[Task brief]:
Search each line below for "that", then return the lines where it appears.
----------------
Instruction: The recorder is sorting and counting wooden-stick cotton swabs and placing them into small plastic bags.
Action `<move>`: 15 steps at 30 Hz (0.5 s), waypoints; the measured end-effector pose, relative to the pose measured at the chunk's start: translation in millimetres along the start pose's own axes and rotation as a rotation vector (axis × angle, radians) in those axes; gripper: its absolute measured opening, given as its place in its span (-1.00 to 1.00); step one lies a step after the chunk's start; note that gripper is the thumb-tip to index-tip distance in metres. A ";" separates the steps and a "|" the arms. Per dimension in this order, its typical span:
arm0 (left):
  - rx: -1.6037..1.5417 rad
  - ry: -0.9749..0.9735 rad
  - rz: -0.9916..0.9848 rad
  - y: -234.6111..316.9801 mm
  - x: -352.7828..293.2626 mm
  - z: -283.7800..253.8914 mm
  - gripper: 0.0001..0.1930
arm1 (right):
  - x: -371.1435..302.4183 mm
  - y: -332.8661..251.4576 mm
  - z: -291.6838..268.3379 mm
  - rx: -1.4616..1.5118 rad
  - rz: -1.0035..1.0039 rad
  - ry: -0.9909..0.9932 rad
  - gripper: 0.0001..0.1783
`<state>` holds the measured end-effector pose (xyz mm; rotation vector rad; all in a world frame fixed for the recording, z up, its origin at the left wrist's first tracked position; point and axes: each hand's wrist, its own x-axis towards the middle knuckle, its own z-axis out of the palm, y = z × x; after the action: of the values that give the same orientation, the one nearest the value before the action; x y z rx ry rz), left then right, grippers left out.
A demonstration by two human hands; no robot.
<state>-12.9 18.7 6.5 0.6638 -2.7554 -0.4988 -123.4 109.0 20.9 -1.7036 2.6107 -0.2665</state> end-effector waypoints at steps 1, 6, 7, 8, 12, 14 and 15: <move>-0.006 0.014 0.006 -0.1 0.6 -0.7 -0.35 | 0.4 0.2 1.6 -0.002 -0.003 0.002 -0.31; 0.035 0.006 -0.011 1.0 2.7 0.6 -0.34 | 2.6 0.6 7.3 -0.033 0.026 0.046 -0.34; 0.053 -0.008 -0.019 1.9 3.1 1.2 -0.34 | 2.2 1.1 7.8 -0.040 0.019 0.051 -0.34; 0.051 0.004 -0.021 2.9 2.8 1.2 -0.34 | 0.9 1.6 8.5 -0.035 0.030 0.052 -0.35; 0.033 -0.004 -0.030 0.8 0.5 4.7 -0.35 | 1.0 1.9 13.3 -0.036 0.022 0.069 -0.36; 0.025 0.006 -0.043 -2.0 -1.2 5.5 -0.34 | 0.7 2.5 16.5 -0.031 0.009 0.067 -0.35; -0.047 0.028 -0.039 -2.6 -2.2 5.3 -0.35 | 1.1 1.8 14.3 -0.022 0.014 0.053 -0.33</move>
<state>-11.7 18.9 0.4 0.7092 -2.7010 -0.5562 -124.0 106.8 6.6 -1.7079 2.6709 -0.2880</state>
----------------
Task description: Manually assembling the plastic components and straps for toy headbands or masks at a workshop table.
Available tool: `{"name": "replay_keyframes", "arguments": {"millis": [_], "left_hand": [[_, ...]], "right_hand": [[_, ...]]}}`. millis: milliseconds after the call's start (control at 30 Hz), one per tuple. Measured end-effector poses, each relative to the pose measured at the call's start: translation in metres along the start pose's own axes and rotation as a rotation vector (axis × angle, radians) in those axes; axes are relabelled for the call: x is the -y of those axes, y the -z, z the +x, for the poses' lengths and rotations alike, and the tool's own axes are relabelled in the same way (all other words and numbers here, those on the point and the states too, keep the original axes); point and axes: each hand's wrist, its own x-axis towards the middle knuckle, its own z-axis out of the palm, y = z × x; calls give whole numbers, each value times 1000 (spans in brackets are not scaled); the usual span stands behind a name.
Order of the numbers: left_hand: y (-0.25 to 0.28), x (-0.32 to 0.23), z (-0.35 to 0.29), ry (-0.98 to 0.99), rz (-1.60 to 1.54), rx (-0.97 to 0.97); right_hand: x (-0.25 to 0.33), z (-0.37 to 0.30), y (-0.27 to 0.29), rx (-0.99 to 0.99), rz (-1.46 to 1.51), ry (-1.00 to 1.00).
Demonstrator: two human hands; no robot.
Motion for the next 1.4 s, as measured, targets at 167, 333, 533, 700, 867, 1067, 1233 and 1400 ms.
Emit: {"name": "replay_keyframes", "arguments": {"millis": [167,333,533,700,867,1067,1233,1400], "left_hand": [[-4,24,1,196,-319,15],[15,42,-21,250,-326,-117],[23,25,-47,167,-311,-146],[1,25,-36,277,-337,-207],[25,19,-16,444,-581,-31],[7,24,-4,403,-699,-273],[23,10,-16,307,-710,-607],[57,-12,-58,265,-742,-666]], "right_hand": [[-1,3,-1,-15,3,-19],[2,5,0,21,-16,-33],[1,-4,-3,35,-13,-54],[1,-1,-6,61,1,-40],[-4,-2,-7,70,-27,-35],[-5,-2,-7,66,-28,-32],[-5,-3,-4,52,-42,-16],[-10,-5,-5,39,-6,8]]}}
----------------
[Exercise output]:
Action `<move>`: 15 steps at 30 Hz (0.5 s), waypoints; the measured end-effector pose, relative to the pose measured at the chunk's start: translation in millimetres along the start pose's own axes and rotation as a rotation vector (axis × angle, radians) in those axes; gripper: its absolute measured opening, given as its place in its span (-1.00 to 1.00); step one lies a step after the chunk's start; note that gripper is the thumb-tip to index-tip distance in metres. A ";" separates the steps and a "|" the arms. Per dimension in this order, its typical span:
`<state>` holds the measured end-effector pose (xyz mm; rotation vector rad; all in a world frame fixed for the recording, z up, its origin at the left wrist's first tracked position; point and axes: each hand's wrist, its own x-axis towards the middle knuckle, its own z-axis out of the palm, y = z × x; after the action: of the values that give the same orientation, the one nearest the value before the action; x y z rx ry rz), left then right, grippers left out.

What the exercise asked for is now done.